COMO ORAR ANTE EL SANTÍSIMO

 

 

Jesús es nuestro hermano, nuestro maestro, nuestro Amigo y nuestro salvador.

Es el Pan consagrado

El es Jesús Eucaristía.

 

Allí está Él para ser comido.

Para ser llevado a los enfermos.

Para alimentar al débil.

 

Es su Cuerpo entregado por nosotros para fortalecer nuestro camino,

para perdonar nuestro pecado, para dar esperanza a nuestra vida.

 

Contempla el misterio de su amor tan grande.

 

Contempla su presencia silenciosa y dialoga con Él en tu silencio y en el suyo.

 

Y sigue viviendo la Eucaristía porque es justo y necesario darle gracias.

 

Si estás ante el Santísimo, te recomiendo:

 

1. Respira hondo y cálmate un momento.

 

2. Levanta la mirada hacia el tabernáculo y haz un acto de fe en

la presencia del Señor sacramentado:

 

Señor, yo creo en tu presencia.

Señor, yo creo en TI.

Abre mi corazón a la alabanza, deja que mis ojos te contemplen.

Señor, yo te amo a Ti.

 

3. Quédate en silencio contemplando al Señor, y pensando en Él.

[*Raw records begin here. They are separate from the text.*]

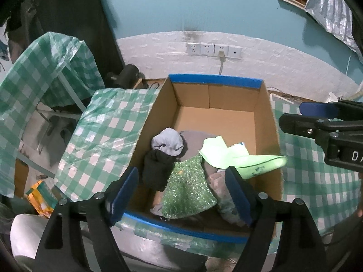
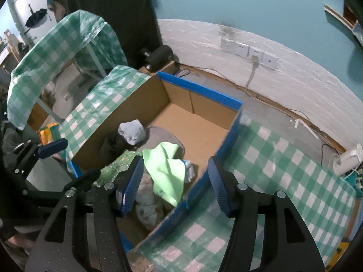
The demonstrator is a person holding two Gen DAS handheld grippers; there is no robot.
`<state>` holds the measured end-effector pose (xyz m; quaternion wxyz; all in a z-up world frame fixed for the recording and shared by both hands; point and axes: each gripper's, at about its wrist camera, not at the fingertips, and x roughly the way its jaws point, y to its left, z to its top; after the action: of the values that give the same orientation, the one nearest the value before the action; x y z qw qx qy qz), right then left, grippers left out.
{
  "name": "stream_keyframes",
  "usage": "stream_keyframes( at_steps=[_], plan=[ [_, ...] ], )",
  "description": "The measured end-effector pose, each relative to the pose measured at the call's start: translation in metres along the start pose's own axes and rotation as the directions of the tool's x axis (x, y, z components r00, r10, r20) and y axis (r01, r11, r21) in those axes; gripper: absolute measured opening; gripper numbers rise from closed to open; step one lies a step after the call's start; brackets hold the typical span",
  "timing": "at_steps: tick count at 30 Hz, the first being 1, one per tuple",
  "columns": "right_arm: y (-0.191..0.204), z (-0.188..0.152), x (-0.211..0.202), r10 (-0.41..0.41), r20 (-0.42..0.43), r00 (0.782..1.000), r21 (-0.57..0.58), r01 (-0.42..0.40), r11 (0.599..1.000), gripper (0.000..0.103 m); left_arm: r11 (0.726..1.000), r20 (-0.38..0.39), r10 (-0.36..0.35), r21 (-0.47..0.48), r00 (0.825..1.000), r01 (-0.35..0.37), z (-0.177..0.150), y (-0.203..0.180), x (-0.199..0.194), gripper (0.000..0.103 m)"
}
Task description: Organize soft objects
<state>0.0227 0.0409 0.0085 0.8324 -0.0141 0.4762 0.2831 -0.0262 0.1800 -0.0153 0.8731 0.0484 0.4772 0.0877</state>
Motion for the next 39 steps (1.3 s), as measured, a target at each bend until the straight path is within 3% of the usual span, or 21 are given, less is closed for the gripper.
stream_keyframes(
  at_steps=[11, 13, 19, 26, 39],
  plan=[
    [-0.011, -0.029, -0.041, -0.055, 0.035, 0.998, 0.01, 0.055, 0.998, 0.061, 1.0, 0.077, -0.019, 0.018, 0.997, 0.018, -0.004, -0.014, -0.038, 0.095],
    [-0.013, -0.034, -0.045, -0.059, 0.037, 0.998, 0.007, 0.059, 0.998, 0.061, 1.0, 0.079, -0.02, 0.026, 0.997, 0.018, -0.006, -0.018, -0.04, 0.102],
    [-0.02, -0.046, -0.056, -0.075, 0.062, 0.995, 0.013, 0.074, 0.997, 0.061, 0.999, 0.102, -0.001, 0.043, 0.995, -0.004, -0.009, -0.028, -0.046, 0.102],
    [-0.031, -0.053, -0.054, -0.078, 0.052, 0.996, 0.041, 0.076, 0.996, 0.061, 0.999, 0.062, -0.015, 0.039, 0.998, 0.013, -0.007, -0.038, -0.041, 0.102],
    [-0.037, -0.056, -0.053, -0.08, 0.053, 0.995, 0.051, 0.077, 0.996, 0.061, 0.998, 0.073, -0.008, 0.064, 0.997, 0.003, -0.008, -0.047, -0.044, 0.102]
  ],
)
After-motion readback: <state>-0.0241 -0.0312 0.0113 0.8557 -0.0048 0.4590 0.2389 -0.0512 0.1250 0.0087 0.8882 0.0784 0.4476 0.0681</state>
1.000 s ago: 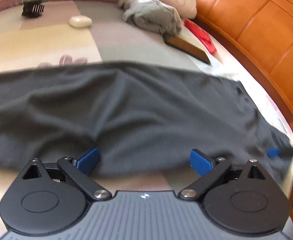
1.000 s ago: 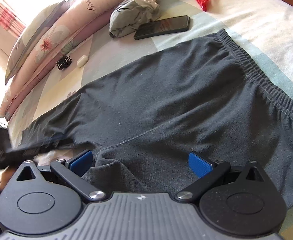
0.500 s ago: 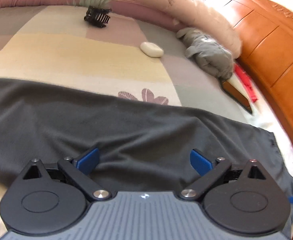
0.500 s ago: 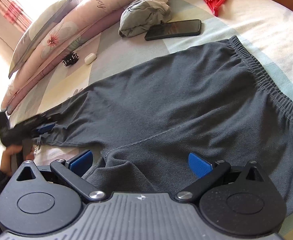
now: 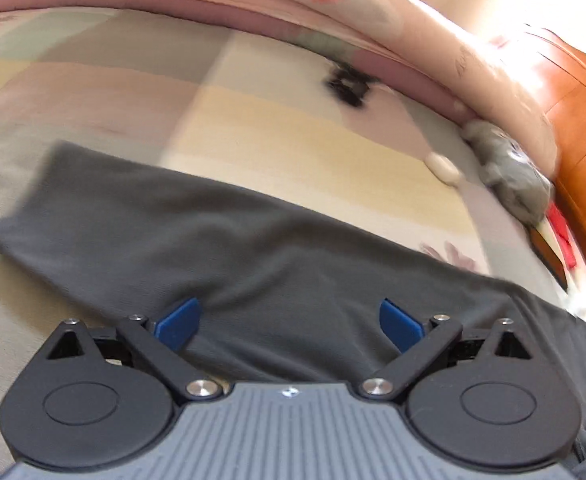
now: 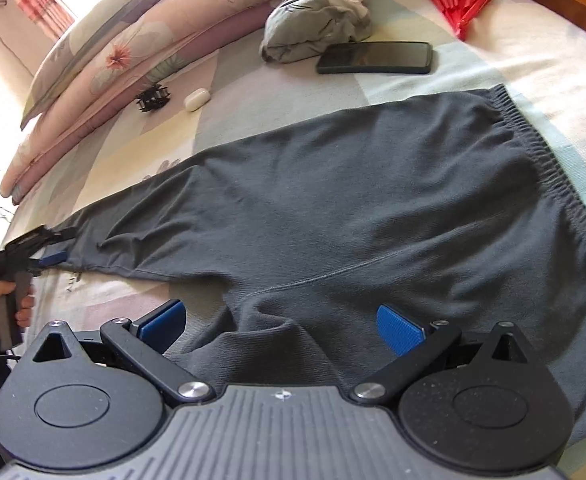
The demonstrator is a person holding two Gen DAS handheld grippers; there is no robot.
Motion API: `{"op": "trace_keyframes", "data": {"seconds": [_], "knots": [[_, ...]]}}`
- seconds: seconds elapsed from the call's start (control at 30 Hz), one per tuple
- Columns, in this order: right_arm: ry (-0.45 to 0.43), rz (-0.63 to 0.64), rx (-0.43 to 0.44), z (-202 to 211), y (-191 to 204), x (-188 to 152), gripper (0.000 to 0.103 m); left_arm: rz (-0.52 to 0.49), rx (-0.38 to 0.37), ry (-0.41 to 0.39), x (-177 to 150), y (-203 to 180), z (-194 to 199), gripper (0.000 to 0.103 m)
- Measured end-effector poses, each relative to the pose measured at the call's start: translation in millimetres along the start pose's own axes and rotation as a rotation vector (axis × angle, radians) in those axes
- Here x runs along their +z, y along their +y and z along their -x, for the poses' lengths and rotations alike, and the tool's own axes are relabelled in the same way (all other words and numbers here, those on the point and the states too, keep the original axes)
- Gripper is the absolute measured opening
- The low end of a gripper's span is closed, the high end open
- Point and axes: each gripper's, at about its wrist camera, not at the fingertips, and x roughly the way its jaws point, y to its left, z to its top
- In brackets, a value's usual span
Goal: Fold clothes
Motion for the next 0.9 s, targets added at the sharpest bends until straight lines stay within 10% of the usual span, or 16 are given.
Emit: {"op": "trace_keyframes", "data": {"seconds": [0.6, 0.9], "knots": [[0.015, -0.002, -0.044, -4.4, -5.2, 1.6, 0.103, 0.048, 0.325, -0.062, 75.5, 41.9, -48.1, 0.097], [-0.003, 0.018, -0.061, 19.1, -2.6, -10.4, 0.103, -0.125, 0.236, -0.048, 65.9, -16.0, -18.2, 0.097]]}}
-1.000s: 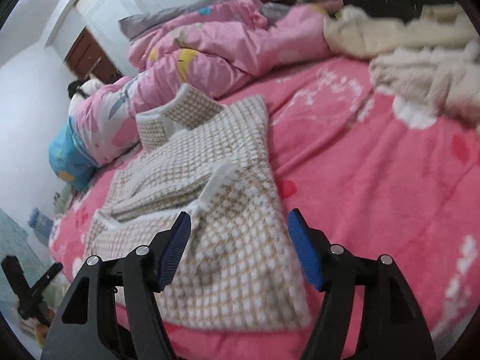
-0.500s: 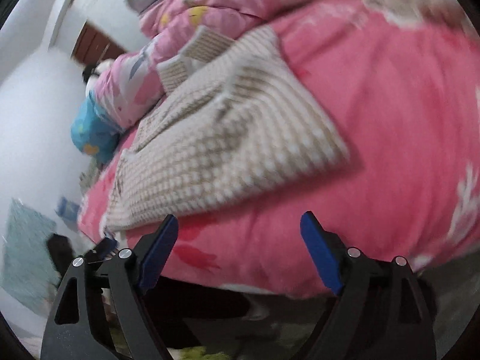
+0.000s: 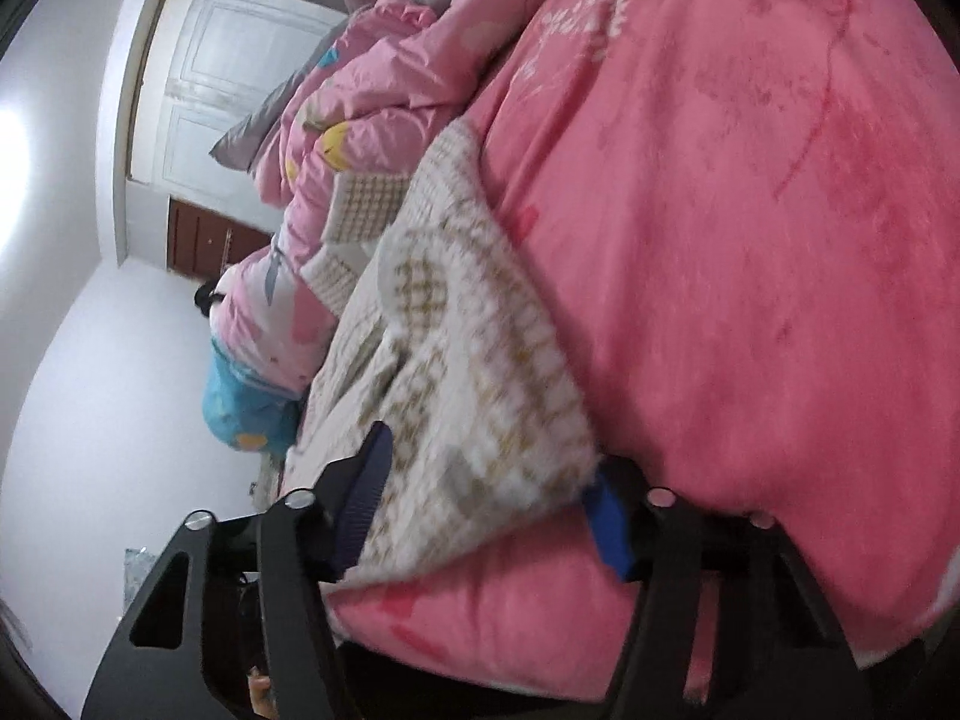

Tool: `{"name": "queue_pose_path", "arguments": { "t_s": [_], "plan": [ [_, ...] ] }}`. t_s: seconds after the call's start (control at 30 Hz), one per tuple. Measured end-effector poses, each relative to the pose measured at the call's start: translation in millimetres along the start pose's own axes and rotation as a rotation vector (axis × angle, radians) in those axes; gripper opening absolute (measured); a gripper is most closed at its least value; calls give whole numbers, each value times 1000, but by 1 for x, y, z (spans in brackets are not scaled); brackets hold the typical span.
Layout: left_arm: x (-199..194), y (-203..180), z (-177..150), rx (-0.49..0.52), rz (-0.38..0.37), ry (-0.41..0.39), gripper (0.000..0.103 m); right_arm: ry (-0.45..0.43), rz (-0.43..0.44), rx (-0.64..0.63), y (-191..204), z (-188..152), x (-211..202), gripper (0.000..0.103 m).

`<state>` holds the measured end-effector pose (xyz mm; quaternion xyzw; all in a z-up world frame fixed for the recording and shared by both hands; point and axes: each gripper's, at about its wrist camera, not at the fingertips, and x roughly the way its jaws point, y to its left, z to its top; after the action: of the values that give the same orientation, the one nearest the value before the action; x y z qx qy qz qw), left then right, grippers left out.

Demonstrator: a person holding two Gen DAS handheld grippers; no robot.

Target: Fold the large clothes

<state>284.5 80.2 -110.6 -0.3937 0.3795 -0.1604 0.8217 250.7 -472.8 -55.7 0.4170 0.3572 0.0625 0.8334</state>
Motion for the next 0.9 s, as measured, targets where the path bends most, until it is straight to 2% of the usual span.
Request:
{"name": "queue_pose_path", "arguments": {
  "t_s": [0.03,0.1,0.13,0.17,0.23,0.33,0.43,0.57,0.63,0.7,0.73,0.77,0.83,0.9],
  "plan": [
    [3,-2,3,7,34,-10,43,-6,-33,-27,4,1,3,49],
    [8,-13,4,73,134,-24,36,-20,-125,-119,18,1,5,35],
    [8,-25,3,146,200,-35,27,-31,-145,-154,25,3,4,23],
    [4,-40,-1,236,261,-59,21,-46,-154,-189,33,3,-1,19],
    [-12,-70,-7,382,317,-123,17,-100,-160,-265,58,5,-20,15],
    [-43,-105,-16,517,328,-193,15,-159,-155,-348,87,6,-46,13],
    [-67,-120,-22,559,314,-211,14,-194,-140,-376,98,5,-69,12],
    [-103,-114,-37,543,253,-163,14,-202,-113,-374,93,-9,-105,12],
    [-107,-101,-43,497,226,-110,15,-172,-112,-353,81,-15,-104,13],
    [-87,-79,-43,435,206,-27,19,-102,-106,-305,58,-18,-94,15],
    [-77,-66,-44,398,202,14,22,-31,-92,-248,38,-16,-81,17],
    [-65,-48,-44,339,192,63,26,33,-93,-193,20,-14,-68,24],
    [-56,-20,-42,240,209,113,29,113,-158,-99,-8,-9,-54,33],
    [-65,-1,-38,157,175,109,32,130,-111,-60,-17,-8,-60,33]
  ]
}}
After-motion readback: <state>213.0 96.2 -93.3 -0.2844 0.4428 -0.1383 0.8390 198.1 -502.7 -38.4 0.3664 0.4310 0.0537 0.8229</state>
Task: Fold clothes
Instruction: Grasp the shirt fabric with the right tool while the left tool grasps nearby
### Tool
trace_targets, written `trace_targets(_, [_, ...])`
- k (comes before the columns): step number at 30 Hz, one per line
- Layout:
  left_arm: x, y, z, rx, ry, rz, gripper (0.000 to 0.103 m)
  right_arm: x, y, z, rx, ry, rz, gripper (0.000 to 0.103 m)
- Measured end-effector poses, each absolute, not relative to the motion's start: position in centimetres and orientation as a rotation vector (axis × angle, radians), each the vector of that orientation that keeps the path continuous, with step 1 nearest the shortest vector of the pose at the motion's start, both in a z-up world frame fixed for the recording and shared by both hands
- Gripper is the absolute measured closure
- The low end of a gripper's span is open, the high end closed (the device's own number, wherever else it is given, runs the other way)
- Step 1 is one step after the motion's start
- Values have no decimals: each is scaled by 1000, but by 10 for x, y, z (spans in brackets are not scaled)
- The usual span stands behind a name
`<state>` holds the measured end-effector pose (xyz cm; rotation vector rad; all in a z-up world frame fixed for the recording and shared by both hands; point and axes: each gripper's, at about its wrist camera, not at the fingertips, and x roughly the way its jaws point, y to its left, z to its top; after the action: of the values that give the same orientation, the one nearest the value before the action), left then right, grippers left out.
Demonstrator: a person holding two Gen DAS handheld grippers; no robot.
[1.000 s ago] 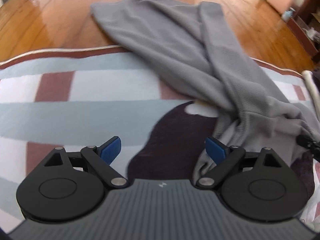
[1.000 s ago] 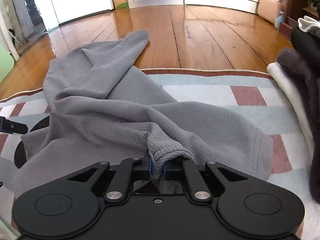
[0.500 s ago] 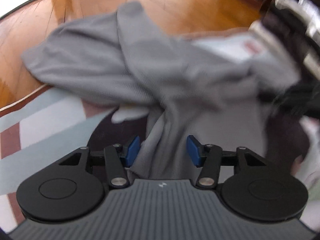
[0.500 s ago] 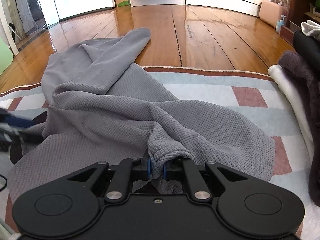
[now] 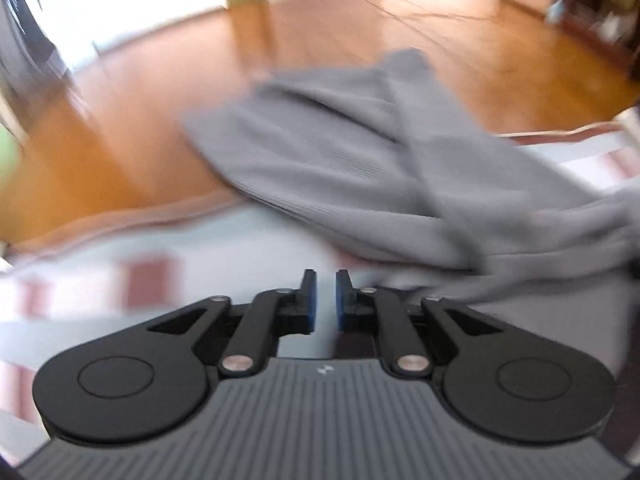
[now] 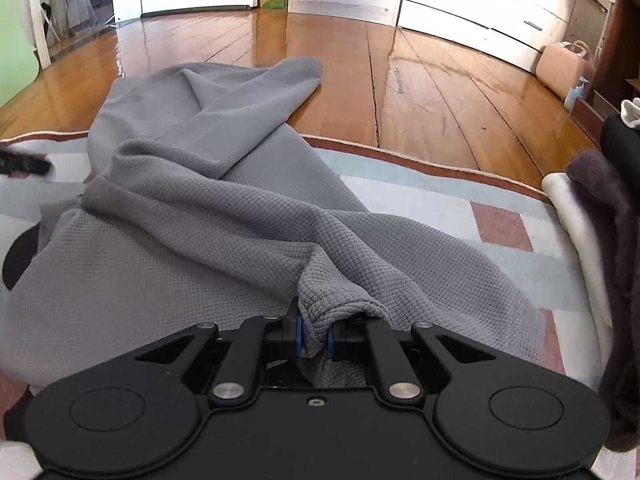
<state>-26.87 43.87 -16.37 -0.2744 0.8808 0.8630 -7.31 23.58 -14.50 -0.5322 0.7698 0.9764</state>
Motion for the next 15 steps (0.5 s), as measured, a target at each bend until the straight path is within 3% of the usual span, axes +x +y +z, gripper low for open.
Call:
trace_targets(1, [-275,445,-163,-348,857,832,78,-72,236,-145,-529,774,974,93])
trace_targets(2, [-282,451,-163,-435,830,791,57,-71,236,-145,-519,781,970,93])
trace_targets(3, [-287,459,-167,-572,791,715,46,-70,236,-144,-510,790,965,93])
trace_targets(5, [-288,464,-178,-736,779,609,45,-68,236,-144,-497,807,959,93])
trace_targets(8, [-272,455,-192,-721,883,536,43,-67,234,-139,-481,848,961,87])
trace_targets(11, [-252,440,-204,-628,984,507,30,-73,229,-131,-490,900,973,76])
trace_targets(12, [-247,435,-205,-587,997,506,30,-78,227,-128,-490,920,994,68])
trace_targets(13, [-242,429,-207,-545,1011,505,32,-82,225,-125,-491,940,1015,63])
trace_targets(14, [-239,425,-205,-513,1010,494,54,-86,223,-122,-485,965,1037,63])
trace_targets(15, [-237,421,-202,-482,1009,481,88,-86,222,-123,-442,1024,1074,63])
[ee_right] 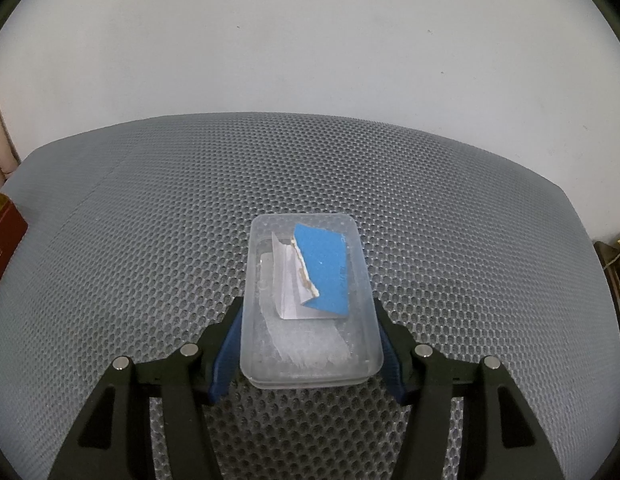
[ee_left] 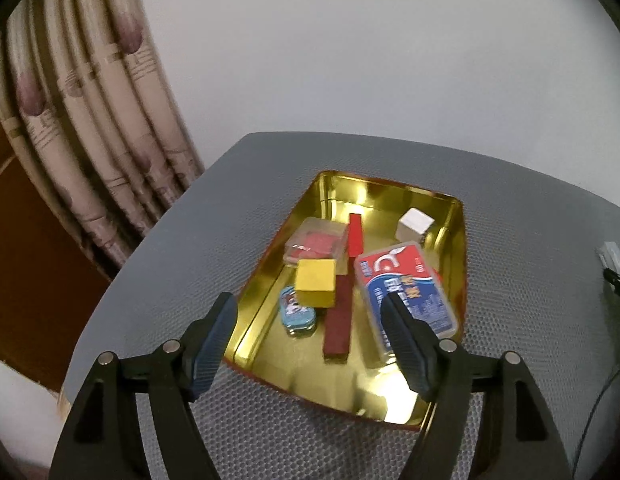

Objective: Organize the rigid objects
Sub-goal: 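Open the left tool to release the yellow cube and withdraw, then carry the clear blue-card box over the toffee tin and lower it with the right tool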

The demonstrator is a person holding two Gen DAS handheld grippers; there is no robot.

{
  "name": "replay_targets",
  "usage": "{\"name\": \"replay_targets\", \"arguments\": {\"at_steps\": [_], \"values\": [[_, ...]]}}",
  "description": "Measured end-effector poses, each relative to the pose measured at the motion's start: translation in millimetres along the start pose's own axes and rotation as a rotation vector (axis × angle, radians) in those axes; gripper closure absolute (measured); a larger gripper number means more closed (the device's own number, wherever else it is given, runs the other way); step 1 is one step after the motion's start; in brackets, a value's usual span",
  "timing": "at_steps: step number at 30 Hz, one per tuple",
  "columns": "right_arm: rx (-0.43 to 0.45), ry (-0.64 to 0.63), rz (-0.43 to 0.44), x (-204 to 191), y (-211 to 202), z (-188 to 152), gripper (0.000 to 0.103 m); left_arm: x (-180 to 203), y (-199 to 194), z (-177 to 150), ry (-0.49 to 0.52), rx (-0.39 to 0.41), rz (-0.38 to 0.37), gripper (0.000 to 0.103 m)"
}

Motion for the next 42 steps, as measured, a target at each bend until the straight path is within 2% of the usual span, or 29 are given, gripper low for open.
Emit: {"name": "replay_targets", "arguments": {"at_steps": [7,12,19,22,27,31,34,37,42], "values": [[-0.036,0.032,-0.053,1,-4,-1,0.044,-19,1,-2,-0.074,-0.018,0.006,0.029],[-0.056,0.019,-0.078,-4,-11,-1,0.044,-24,2,-5,-0.078,-0.021,0.017,0.029],[-0.028,-0.038,-0.079,-17,-34,4,0.044,-18,-6,-8,-0.073,0.006,0.022,0.026],[-0.013,-0.050,-0.063,-23,-44,6,0.044,-9,-6,-12,-0.046,-0.009,-0.003,0.026],[0.009,-0.085,-0.027,-36,-60,7,0.044,0,-11,-12,-0.002,0.015,-0.004,0.022],[0.021,-0.107,0.007,-49,-73,4,0.044,-3,-11,-10,-0.033,-0.002,-0.031,0.022],[0.035,-0.138,0.036,-62,-82,8,0.044,-10,-14,-6,-0.051,0.010,-0.018,0.021],[0.060,-0.180,0.067,-83,-95,18,0.044,-16,-13,-3,-0.075,0.008,-0.004,0.016],[0.089,-0.242,0.130,-130,-127,31,0.044,-26,-13,0,-0.099,0.010,0.013,0.016]]}}
Point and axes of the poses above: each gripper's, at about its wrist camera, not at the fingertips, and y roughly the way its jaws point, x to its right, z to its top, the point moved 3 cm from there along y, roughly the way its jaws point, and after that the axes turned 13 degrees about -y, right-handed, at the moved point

Si tienes un rato más largo, puedes leer un trozo del Evangelio y

quedarte en Él, pensando, gustando, amando.

 

4. Al terminar tu oración, da gracias al Señor por su presencia.

Y por este rato de oración.

 

 

COMO HACER ESTA ORACIÓN

Cuando veas una lámpara encendida en una Iglesia, es señal que en ese tabernáculo está presente el Señor en la Hostia consagrada. Es el Santísimo Sacramento del Altar. Por lo tanto, esa luz invita a todo cristiano a detener su camino y a tener un momento de oración. Y ojalá de adoración.